**ACTIVITY**: Would you print the records below from the first line through the line containing "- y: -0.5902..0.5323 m", skipping the pictures?

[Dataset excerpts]

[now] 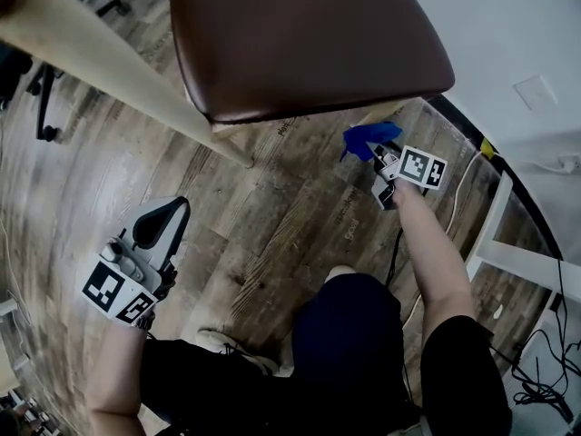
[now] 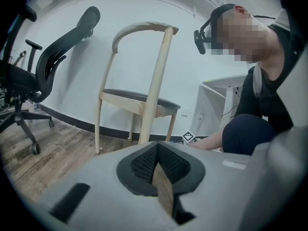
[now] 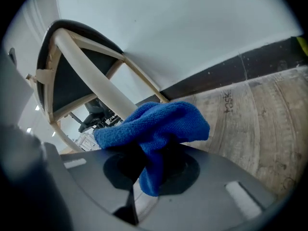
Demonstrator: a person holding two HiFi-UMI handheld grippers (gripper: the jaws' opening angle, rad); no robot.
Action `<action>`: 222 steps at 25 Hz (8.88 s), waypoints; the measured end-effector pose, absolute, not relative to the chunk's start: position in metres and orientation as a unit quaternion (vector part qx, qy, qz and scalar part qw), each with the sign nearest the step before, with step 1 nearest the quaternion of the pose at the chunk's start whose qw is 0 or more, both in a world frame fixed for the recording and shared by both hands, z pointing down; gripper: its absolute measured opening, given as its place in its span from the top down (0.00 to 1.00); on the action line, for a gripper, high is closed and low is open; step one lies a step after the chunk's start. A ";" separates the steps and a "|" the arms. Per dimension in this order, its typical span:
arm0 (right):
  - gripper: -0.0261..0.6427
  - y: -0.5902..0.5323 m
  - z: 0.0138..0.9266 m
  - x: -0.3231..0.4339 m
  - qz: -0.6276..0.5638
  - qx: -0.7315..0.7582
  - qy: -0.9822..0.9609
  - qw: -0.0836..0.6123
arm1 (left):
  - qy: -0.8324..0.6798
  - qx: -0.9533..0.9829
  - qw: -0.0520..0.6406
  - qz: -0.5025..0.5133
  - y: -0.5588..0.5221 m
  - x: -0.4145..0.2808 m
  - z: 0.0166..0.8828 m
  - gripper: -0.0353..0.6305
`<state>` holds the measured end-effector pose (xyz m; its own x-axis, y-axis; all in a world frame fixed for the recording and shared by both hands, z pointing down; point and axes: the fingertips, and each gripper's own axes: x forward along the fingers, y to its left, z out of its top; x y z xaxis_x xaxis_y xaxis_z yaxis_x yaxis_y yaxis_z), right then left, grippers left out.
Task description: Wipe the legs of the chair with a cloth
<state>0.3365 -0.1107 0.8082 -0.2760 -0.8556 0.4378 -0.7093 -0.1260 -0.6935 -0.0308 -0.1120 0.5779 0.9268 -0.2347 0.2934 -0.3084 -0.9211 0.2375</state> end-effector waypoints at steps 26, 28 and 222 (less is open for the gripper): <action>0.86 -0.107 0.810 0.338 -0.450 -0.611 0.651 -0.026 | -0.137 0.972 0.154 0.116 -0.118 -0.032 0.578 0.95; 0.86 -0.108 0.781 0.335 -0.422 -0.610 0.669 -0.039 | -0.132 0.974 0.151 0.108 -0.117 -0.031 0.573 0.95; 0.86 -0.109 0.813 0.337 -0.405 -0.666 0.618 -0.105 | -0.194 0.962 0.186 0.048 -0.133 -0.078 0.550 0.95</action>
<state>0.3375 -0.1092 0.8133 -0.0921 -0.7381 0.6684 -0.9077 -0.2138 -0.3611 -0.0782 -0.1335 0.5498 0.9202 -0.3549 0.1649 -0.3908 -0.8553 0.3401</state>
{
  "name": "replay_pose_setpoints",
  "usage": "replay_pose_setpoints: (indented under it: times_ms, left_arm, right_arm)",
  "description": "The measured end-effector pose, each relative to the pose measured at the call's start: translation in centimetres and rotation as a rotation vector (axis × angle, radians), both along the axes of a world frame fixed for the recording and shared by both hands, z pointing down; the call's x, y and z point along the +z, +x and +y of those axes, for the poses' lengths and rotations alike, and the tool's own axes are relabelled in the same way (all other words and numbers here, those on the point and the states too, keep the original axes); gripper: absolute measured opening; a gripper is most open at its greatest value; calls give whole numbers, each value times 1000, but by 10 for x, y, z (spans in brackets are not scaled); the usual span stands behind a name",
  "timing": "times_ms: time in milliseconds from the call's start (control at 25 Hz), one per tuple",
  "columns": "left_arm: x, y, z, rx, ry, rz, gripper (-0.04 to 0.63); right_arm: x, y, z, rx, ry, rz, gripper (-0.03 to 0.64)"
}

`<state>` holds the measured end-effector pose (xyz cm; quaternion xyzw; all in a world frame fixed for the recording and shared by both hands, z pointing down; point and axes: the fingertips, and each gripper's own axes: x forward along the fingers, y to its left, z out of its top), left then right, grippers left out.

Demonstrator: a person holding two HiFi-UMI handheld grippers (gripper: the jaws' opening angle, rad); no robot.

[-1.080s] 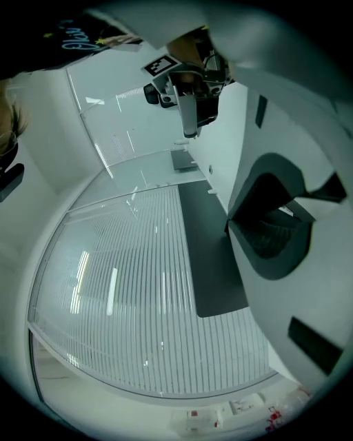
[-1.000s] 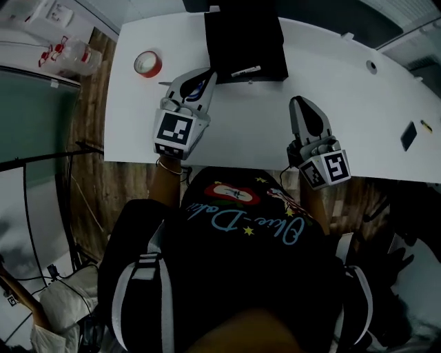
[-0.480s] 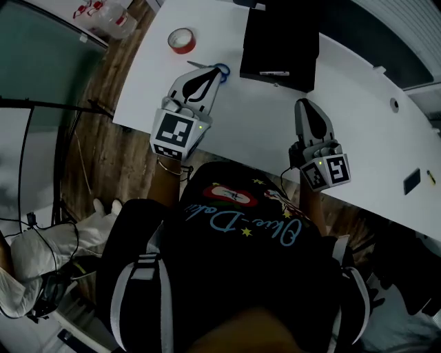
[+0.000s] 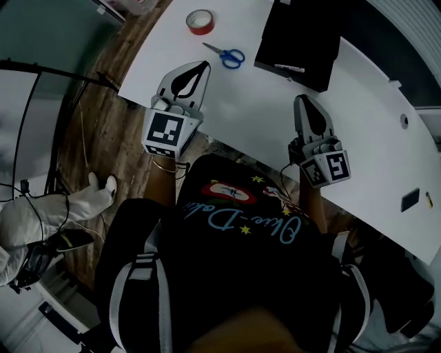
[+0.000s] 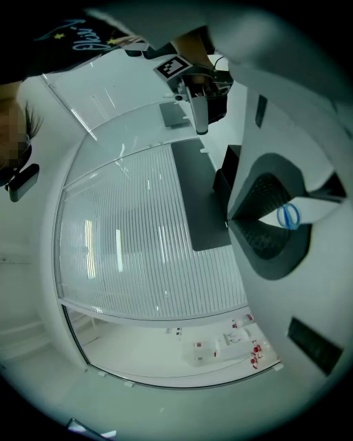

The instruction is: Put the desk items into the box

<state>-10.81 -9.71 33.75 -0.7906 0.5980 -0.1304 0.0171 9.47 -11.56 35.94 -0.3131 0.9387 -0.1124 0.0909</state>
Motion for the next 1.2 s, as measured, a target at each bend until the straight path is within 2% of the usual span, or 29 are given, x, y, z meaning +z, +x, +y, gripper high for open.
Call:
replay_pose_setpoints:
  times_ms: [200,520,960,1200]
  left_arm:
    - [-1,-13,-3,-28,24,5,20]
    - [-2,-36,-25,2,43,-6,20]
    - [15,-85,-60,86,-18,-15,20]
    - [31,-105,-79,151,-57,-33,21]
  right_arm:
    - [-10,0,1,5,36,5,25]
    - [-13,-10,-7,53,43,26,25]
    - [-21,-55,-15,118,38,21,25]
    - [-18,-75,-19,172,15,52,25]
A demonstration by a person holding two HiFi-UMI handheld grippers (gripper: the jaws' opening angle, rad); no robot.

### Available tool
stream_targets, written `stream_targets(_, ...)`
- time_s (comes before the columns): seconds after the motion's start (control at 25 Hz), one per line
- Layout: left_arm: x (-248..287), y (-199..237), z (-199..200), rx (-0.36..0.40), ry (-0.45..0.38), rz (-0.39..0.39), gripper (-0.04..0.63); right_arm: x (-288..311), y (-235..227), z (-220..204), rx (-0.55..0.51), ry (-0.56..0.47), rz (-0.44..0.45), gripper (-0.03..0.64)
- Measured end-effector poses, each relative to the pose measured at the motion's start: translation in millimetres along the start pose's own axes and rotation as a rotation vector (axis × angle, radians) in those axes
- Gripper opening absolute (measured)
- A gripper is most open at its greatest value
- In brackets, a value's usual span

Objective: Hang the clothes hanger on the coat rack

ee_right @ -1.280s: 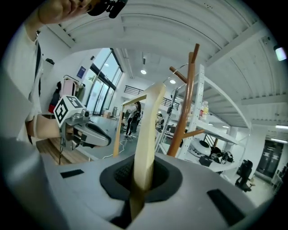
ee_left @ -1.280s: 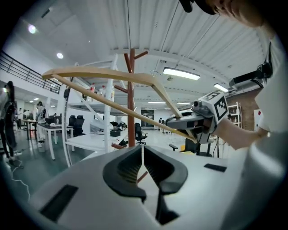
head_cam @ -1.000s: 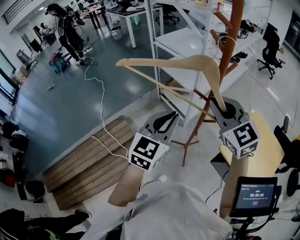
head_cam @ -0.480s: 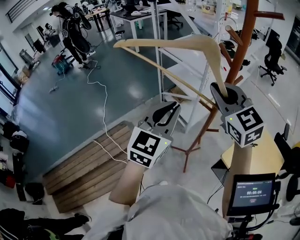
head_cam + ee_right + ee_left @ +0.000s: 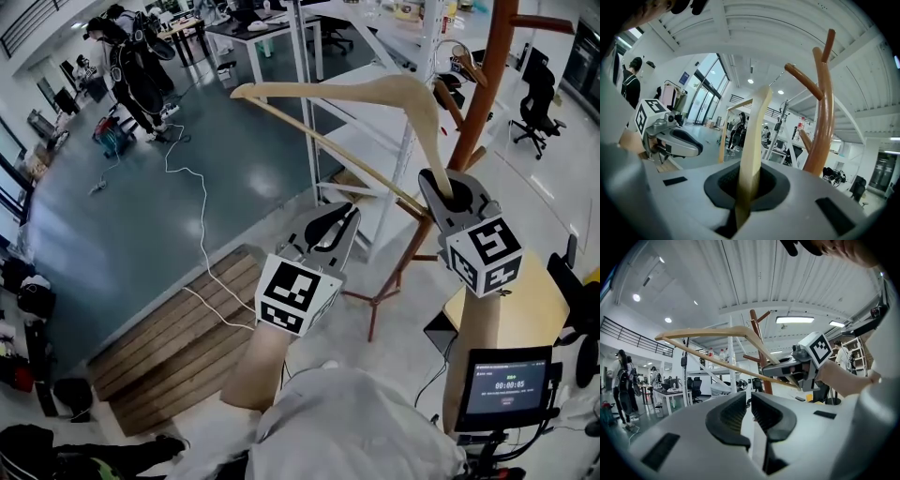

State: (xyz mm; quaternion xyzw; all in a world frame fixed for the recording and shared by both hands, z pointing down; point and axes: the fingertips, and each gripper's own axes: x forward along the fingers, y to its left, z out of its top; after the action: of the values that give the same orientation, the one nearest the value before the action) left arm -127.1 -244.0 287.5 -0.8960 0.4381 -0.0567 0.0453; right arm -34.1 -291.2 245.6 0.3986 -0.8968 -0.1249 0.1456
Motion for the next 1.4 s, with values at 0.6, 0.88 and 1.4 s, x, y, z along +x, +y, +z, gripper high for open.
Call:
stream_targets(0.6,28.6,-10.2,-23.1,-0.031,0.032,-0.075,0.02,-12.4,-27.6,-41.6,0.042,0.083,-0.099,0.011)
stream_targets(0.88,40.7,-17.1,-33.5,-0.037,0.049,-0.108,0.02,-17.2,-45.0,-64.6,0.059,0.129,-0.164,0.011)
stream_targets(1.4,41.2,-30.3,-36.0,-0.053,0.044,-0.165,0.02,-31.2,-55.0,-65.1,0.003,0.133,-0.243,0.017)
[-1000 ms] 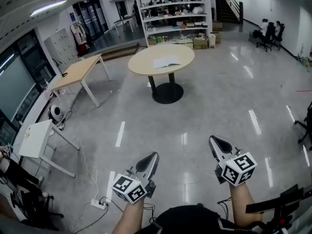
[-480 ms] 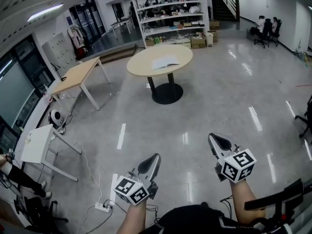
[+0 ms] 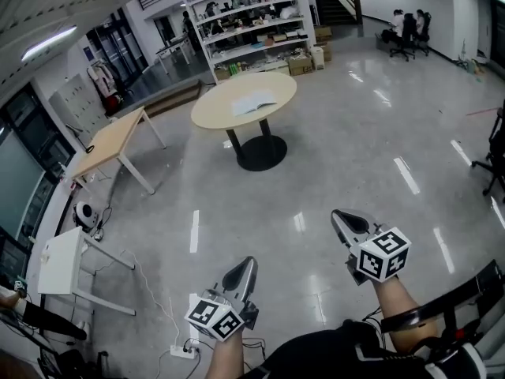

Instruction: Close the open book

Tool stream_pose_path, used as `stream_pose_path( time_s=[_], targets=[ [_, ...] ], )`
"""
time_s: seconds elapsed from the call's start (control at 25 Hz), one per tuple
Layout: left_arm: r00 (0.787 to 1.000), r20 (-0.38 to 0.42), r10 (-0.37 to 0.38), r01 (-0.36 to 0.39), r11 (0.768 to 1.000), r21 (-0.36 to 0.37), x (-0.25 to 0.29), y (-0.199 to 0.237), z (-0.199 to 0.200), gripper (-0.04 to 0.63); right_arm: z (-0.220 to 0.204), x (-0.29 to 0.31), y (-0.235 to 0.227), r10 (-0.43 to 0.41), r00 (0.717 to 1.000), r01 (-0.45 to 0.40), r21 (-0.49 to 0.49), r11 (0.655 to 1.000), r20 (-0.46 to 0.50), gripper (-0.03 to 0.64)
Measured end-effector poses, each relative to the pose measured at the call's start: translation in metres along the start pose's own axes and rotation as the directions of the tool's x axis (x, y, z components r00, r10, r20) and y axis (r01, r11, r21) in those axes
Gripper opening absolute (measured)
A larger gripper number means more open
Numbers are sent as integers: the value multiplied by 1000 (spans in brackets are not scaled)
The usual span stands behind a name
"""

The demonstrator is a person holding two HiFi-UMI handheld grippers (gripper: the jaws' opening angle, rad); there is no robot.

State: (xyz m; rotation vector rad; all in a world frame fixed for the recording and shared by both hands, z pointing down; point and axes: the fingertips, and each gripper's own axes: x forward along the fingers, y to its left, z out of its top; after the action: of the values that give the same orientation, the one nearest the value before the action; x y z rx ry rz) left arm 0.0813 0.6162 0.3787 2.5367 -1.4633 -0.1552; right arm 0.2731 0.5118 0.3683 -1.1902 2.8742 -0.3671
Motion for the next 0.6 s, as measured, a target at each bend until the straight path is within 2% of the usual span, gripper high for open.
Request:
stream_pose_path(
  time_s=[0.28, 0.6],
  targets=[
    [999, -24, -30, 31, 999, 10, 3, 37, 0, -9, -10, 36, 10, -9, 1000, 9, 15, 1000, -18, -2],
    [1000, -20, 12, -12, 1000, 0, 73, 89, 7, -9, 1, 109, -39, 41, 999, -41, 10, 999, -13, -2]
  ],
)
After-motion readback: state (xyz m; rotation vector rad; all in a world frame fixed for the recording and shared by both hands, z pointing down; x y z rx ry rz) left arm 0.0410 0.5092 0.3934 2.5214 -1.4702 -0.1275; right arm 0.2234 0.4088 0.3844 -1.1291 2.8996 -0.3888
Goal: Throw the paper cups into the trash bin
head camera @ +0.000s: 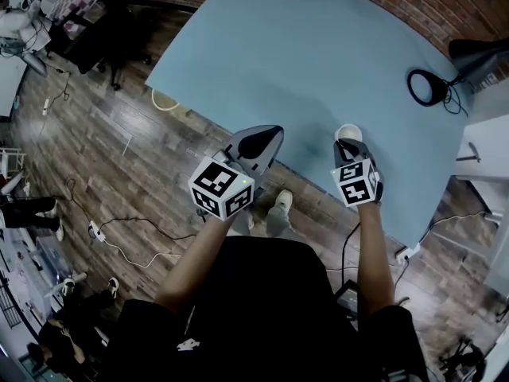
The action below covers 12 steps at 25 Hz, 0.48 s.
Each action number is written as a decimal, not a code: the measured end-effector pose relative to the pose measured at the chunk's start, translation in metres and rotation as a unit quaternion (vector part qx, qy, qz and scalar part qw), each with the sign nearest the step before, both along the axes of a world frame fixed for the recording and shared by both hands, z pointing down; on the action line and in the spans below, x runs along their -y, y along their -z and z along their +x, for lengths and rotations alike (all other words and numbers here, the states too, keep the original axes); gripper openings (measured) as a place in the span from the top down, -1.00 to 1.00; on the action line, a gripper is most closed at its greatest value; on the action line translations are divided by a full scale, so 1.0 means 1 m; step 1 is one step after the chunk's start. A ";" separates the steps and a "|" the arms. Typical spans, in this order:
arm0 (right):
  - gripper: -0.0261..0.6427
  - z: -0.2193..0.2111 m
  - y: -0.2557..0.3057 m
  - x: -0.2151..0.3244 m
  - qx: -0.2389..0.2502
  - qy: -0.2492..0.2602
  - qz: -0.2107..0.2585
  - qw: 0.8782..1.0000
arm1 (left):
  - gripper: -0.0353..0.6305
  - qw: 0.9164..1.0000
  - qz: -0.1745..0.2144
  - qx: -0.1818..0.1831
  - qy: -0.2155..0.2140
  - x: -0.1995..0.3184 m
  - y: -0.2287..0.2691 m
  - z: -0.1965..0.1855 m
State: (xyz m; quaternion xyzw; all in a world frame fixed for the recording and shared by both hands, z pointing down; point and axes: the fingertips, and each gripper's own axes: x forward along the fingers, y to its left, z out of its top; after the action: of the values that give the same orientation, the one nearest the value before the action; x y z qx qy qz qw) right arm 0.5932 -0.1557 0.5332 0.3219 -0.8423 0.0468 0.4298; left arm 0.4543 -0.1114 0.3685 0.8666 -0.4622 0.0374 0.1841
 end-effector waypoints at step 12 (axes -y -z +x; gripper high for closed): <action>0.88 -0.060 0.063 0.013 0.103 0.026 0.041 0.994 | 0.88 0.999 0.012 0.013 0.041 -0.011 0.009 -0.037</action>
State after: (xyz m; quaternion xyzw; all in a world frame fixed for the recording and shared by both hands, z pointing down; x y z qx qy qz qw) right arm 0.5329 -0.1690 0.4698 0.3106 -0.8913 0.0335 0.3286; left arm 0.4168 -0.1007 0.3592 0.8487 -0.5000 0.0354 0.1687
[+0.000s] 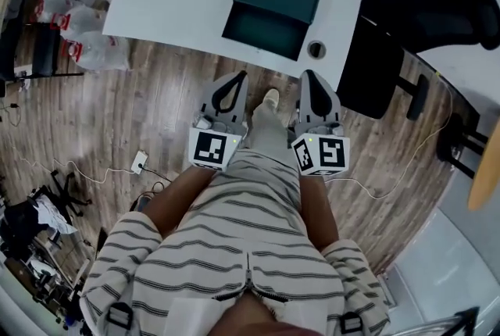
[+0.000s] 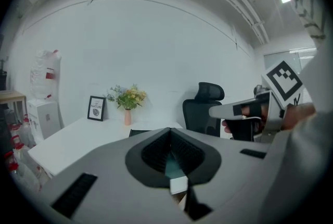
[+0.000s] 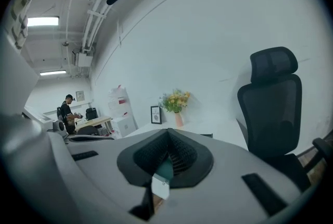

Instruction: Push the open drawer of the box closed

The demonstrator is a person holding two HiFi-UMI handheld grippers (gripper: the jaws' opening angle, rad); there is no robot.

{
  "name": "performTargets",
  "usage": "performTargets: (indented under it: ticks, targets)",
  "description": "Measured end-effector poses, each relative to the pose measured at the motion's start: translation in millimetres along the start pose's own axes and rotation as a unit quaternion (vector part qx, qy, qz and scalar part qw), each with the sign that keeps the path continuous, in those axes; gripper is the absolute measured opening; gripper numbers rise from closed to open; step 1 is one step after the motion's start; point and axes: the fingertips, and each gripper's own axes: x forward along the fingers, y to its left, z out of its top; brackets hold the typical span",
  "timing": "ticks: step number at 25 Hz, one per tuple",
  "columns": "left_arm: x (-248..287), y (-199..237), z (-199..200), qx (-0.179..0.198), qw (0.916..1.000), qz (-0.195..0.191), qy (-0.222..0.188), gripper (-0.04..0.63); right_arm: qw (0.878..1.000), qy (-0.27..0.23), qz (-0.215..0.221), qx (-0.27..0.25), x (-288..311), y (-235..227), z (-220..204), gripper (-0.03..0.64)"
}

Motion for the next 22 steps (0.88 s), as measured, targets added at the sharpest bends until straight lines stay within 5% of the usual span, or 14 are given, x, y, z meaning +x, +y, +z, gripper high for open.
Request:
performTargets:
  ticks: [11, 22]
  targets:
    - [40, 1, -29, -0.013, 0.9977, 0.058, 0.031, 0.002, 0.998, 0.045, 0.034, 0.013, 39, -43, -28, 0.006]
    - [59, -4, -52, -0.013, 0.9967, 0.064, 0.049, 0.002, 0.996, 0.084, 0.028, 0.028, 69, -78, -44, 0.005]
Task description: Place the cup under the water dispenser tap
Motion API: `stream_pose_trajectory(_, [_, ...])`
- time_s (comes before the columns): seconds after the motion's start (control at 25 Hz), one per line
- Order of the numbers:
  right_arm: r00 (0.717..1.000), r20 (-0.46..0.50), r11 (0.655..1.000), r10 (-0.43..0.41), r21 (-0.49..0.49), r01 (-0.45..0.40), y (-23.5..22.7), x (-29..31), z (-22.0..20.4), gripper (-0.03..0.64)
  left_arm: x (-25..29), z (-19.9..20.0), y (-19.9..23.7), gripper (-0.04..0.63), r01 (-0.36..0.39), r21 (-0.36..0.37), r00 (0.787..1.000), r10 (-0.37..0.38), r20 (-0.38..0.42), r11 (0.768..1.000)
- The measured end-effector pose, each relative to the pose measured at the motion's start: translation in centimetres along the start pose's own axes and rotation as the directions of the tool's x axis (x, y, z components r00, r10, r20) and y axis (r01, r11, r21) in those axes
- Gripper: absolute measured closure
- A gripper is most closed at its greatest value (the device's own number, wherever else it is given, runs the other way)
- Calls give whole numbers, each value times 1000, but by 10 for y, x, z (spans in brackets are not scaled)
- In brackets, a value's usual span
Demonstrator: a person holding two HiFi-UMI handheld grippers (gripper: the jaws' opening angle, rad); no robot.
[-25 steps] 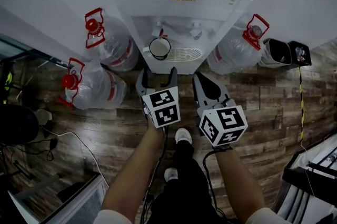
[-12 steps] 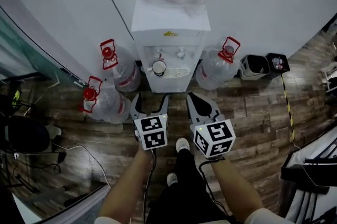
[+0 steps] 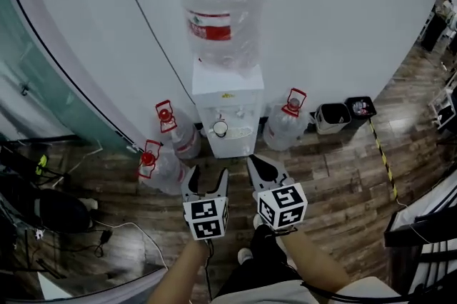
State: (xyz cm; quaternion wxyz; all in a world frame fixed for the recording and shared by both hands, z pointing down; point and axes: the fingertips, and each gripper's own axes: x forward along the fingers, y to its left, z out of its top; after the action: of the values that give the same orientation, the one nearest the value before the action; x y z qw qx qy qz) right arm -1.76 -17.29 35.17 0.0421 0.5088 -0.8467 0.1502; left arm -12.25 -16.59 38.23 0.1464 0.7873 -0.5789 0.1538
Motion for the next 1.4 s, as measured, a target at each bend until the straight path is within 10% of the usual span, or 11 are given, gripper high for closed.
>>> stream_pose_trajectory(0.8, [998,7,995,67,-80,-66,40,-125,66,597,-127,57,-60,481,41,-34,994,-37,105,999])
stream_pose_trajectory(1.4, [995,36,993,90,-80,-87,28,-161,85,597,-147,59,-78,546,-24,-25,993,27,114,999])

**ANSWER BELOW**:
[now] 
[now] 
[now] 
Demonstrator: a person holding two HiFi-UMI handheld grippers (gripper: the jaws' opening angle, rad); no robot.
Action `<action>`: 222 steps at 25 Hz (8.88 s), waypoints; the measured end-effector pose, absolute, not relative to the chunk's start: position in metres and orientation as a unit quaternion (vector part qx, qy, qz and scalar part qw), each with the sign nearest the step before, with step 1 nearest the quaternion of the pose at the chunk's start whose qw is 0 or more, both in a world frame fixed for the recording and shared by both hands, z pointing down; gripper: its absolute measured opening, given as its place in its span from the top down (0.00 to 1.00); on the action line, for a gripper, high is closed and low is open; step one lies a step after the chunk's start. A ";" separates the steps and a "|" the arms. Per dimension in this order, its typical span:
arm0 (right):
  - gripper: -0.0261..0.6427
  - y: -0.5902..0.5323 m

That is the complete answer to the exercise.